Could you print exactly the lines of the listing below, starting at the line that has "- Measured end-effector" and ending at the line that has "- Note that", and only those lines?

Top of DATA SEGMENT

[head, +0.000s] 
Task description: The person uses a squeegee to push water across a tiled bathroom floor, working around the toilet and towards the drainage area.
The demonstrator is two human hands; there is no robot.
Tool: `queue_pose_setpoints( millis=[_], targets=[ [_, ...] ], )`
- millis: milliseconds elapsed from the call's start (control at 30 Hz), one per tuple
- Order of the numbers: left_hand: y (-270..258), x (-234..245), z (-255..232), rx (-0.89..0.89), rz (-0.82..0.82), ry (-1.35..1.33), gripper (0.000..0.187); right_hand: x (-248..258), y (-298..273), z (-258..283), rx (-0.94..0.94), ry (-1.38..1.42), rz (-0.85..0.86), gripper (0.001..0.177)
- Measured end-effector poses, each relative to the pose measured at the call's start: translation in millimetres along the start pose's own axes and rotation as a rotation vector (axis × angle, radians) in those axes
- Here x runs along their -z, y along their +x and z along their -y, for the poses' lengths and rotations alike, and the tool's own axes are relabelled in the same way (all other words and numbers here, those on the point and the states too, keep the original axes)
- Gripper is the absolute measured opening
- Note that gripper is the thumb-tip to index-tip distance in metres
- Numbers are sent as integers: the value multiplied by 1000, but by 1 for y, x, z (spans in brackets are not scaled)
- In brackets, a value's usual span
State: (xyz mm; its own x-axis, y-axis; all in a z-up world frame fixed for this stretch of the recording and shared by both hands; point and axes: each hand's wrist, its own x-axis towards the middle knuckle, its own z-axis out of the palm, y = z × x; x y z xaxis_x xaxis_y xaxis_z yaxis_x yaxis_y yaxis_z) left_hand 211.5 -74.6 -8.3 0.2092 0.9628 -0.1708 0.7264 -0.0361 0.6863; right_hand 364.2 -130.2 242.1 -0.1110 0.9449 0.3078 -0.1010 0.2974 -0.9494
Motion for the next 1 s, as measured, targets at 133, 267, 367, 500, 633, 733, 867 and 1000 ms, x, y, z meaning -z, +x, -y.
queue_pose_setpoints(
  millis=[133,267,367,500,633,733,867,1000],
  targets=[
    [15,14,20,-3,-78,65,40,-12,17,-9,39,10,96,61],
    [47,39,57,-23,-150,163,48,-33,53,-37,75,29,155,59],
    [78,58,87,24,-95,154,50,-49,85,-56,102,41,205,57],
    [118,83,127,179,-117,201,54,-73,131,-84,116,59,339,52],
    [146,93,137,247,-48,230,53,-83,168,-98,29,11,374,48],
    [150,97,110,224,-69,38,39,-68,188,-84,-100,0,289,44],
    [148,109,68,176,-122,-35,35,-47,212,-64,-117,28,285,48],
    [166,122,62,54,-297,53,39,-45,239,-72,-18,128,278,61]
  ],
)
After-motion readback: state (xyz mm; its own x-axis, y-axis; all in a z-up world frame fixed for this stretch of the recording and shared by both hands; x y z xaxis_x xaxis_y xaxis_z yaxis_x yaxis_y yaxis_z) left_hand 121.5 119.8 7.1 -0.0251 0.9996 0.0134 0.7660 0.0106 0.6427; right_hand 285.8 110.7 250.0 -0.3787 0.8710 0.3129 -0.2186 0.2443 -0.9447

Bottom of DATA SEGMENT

◆ **WRITTEN SOLUTION**:
- Measured end-effector poses, each relative to the pose measured at the call's start: translation in millimetres along the start pose's own axes and rotation as a rotation vector (axis × angle, radians) in those axes
- Here x runs along their -z, y along their +x and z along their -y, for the poses' lengths and rotations alike, and the tool's own axes are relabelled in the same way (all other words and numbers here, those on the point and the states too, keep the original axes)
- Gripper is the absolute measured opening
- Note that gripper is the thumb-tip to index-tip distance in metres

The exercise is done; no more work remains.